◆ TASK GOAL
Reproduce only the top of the records, down to and including the line containing "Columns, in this".

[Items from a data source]
━━━━━━━━━━

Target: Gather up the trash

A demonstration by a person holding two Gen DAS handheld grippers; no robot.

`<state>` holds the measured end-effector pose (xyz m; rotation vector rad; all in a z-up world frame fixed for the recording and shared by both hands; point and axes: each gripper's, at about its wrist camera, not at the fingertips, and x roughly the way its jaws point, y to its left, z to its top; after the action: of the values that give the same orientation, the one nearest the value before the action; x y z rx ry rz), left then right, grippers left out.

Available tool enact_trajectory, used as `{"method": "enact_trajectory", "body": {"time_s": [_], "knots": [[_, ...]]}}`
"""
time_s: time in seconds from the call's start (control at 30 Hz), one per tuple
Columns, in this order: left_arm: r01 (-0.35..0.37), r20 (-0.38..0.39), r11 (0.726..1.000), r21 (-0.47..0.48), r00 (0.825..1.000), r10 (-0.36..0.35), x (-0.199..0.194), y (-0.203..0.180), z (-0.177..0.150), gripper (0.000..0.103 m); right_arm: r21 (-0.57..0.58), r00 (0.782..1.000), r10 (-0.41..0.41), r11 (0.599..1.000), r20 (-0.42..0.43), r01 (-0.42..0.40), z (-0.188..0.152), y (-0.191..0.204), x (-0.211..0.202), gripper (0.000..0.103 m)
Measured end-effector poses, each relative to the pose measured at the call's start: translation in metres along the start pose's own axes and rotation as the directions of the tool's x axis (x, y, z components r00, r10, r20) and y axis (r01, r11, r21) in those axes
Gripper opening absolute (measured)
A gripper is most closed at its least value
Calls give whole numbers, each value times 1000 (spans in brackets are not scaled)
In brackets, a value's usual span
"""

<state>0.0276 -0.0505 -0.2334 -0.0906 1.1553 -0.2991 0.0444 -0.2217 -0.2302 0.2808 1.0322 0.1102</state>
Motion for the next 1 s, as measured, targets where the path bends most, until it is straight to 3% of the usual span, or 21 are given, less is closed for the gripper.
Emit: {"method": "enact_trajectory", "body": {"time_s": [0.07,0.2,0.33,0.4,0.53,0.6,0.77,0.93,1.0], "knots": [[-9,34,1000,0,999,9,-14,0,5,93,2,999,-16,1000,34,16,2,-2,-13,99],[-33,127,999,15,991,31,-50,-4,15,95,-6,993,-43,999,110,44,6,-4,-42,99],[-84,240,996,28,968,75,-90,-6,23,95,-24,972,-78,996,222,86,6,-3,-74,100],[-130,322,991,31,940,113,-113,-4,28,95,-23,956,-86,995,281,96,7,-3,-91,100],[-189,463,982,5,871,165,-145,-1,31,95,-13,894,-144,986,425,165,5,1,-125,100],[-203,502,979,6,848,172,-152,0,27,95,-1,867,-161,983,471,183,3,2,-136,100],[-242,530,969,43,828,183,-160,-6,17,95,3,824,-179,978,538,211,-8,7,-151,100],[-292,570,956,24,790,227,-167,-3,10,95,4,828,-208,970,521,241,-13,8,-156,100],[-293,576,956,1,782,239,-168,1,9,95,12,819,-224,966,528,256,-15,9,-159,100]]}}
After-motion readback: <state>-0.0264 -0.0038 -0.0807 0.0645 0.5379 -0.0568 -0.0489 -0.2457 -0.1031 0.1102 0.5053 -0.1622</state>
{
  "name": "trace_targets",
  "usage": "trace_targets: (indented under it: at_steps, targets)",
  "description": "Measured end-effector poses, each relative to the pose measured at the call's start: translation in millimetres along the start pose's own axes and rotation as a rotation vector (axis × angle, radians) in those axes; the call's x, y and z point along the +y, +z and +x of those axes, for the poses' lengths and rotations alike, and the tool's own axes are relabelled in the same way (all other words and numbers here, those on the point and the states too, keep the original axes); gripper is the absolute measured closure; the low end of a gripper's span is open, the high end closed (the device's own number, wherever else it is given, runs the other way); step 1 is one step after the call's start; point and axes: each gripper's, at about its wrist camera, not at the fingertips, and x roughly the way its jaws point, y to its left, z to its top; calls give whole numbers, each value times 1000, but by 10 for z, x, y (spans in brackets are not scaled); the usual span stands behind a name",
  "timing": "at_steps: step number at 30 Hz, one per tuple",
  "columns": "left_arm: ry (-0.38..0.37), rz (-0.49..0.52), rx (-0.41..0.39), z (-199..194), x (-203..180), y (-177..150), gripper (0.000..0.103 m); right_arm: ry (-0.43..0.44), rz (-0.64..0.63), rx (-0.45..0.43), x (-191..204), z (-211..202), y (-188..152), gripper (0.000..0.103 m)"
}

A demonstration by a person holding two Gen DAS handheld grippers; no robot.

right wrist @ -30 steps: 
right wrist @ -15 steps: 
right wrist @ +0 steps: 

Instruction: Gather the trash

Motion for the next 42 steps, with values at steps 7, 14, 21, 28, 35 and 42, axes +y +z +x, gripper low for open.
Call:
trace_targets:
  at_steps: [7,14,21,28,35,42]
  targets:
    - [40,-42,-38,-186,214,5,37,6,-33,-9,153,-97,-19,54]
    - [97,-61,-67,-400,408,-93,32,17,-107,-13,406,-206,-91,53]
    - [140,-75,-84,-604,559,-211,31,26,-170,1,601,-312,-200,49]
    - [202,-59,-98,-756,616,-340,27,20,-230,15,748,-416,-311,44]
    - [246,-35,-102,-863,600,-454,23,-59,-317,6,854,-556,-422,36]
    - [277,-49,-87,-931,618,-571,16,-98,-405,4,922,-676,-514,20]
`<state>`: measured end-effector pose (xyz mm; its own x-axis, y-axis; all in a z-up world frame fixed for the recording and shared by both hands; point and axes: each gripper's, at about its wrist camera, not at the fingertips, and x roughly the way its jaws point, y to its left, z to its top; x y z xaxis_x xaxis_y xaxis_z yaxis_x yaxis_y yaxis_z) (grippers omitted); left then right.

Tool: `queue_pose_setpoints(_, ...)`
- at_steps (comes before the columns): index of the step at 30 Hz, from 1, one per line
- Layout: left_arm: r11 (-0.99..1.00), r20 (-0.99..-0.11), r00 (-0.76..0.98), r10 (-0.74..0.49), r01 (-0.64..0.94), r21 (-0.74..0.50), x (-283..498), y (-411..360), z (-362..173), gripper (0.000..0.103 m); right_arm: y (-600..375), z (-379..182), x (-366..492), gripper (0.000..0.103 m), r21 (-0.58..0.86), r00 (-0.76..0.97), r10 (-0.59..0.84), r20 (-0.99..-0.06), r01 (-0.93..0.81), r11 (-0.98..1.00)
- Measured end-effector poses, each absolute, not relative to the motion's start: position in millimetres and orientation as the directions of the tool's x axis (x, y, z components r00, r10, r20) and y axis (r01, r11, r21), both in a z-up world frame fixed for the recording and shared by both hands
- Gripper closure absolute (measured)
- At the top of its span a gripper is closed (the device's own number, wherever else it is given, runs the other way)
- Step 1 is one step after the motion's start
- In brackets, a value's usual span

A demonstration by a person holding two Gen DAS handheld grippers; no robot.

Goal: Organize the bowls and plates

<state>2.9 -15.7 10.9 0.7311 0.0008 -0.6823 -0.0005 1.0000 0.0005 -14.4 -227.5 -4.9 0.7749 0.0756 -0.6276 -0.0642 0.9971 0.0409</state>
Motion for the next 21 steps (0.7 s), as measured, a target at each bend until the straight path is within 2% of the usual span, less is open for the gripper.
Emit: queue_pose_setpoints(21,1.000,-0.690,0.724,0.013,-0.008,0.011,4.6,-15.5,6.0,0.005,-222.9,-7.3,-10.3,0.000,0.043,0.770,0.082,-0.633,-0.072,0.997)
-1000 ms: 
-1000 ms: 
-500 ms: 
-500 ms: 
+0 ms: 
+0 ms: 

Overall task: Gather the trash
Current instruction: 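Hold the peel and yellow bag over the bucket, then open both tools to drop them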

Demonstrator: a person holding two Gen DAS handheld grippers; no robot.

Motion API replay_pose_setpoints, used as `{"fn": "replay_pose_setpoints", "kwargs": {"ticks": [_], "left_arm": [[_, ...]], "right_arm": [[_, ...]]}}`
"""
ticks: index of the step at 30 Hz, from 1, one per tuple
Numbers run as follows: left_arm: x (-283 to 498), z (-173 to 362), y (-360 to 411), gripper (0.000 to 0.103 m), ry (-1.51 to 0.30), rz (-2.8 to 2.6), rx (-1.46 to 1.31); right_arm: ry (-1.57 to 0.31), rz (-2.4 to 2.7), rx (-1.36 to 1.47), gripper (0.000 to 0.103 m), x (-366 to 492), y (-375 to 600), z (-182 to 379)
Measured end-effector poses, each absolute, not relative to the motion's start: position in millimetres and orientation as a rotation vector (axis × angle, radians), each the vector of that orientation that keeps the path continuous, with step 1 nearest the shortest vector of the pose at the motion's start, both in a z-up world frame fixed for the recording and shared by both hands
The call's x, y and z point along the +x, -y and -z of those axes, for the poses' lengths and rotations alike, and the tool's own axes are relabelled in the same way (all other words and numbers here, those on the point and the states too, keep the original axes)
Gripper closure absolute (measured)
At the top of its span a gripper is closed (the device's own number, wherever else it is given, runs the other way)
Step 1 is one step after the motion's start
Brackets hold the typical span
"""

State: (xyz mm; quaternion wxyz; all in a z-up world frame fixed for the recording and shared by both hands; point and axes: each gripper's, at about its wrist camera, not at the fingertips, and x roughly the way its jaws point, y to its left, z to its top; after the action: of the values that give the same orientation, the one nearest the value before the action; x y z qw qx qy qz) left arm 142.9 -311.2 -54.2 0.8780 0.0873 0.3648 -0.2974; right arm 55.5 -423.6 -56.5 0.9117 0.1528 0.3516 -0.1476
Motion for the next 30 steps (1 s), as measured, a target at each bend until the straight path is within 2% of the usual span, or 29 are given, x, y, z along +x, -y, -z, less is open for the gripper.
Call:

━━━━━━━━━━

◆ EXERCISE SOLUTION
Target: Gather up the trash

A demonstration by a person holding two Gen DAS handheld grippers; no robot.

`<state>` holds the measured end-effector pose (xyz m; rotation vector rad; all in a z-up world frame fixed for the recording and shared by both hands; point and axes: each gripper's, at about its wrist camera, not at the fingertips, and x roughly the way its jaws point, y to its left, z to its top; after the action: of the values that give the same orientation, the one nearest the value before the action; x y z rx ry rz), left then right, grippers left out.

Available tool enact_trajectory, used as `{"method": "enact_trajectory", "body": {"time_s": [_], "knots": [[_, ...]]}}`
"""
time_s: time in seconds from the call's start (control at 30 Hz), one per tuple
Columns, in this order: left_arm: r01 (-0.35..0.37), r20 (-0.38..0.39), r11 (0.726..1.000), r21 (-0.47..0.48), r00 (0.825..1.000), r10 (-0.36..0.35), x (-0.199..0.194), y (-0.203..0.180), z (-0.177..0.150), gripper (0.000..0.103 m); right_arm: r21 (-0.57..0.58), r00 (0.782..1.000), r10 (-0.41..0.41), r11 (0.599..1.000), r20 (-0.42..0.43), r01 (-0.42..0.40), z (-0.188..0.152), y (-0.191..0.204), x (-0.211..0.202), gripper (0.000..0.103 m)

Nothing further is needed for the exercise.